Silence verbal, idéique et moteur

La yogathérapie telle que nous la concevons, non seulement utilise au minimum la parole, mais encore prétend plus ou moins, tendre à en débarrasser provisoirement le sujet (cf. silence verbal, idéique et moteur) pour lui permettre de n'être plus autant soumis aux conditionnements socio-affectifs et culturels véhiculés par la langue et qui ont tendance à supplanter l'ensemble des autres systèmes de communication avec les autres et avec soi-même.

Autrement dit, il s'agit, dans la mesure ou l'équation verbe-phantasme serait une réalité d'abolir le premier terme, ou plutôt de le démystifier afin d'enlever au second une partie de sa puissance quand elle s'avère pathogène.
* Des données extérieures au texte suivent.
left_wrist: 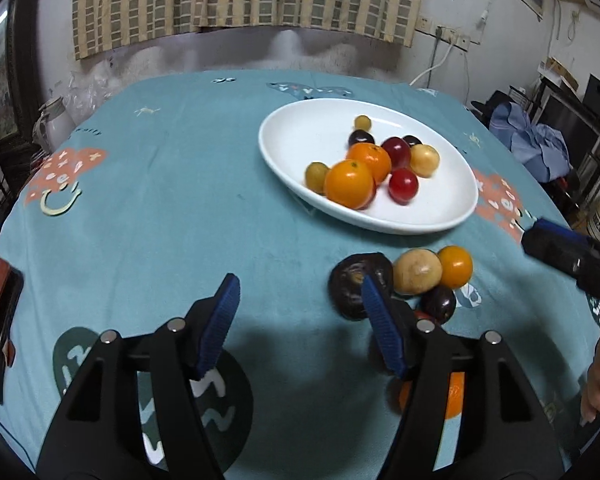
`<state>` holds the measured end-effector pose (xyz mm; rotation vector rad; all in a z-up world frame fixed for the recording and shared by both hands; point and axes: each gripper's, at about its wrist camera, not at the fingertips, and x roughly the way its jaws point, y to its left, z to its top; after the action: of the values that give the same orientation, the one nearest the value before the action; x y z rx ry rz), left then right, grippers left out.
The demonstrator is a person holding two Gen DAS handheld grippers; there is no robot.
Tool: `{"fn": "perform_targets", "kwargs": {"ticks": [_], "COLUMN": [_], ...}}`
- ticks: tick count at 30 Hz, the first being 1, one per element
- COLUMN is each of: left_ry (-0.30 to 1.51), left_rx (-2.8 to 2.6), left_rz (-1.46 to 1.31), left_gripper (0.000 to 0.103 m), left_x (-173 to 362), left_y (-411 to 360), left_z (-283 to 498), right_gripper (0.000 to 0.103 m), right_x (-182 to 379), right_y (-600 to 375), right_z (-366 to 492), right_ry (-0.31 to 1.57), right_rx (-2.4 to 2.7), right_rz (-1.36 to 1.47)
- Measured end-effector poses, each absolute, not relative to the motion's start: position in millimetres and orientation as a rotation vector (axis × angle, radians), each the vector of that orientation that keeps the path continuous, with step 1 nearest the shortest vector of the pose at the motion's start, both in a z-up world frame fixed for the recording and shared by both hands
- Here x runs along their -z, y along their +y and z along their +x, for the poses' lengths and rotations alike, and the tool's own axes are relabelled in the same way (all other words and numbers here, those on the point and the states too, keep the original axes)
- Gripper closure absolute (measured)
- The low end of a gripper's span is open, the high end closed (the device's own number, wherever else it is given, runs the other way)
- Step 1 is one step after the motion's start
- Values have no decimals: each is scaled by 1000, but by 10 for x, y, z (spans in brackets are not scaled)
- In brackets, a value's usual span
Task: Organize fruits
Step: 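Move the left gripper to the large dark plum and close on it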
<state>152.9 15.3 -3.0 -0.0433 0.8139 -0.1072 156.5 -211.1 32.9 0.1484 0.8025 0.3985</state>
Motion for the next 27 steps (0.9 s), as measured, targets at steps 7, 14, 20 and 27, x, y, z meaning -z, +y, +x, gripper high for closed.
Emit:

Major fait remarquer que cette équation est assez explicitement véhiculée par la pensée freudienne [ix]  : " Si les fantasmes combinent le vécu, l'entendu et le vu par le sujet lui-même, c'est à partir des choses entendues qu'ils sont constitués. Cette valorisation de l'entendu chez Freud n'est pas imputable aux seuls premiers écrits psychanalytiques. Elle est constante et se retrouve jusqu'à la fin de son œuvre : (c'est le travail de la fonction du langage écrit-il dans l'Abrégé [x] , d'apporter au moi le matériel en étroite liaison avec les vestiges mnémoniques des perceptions visuelles, mais plus particulièrement auditives).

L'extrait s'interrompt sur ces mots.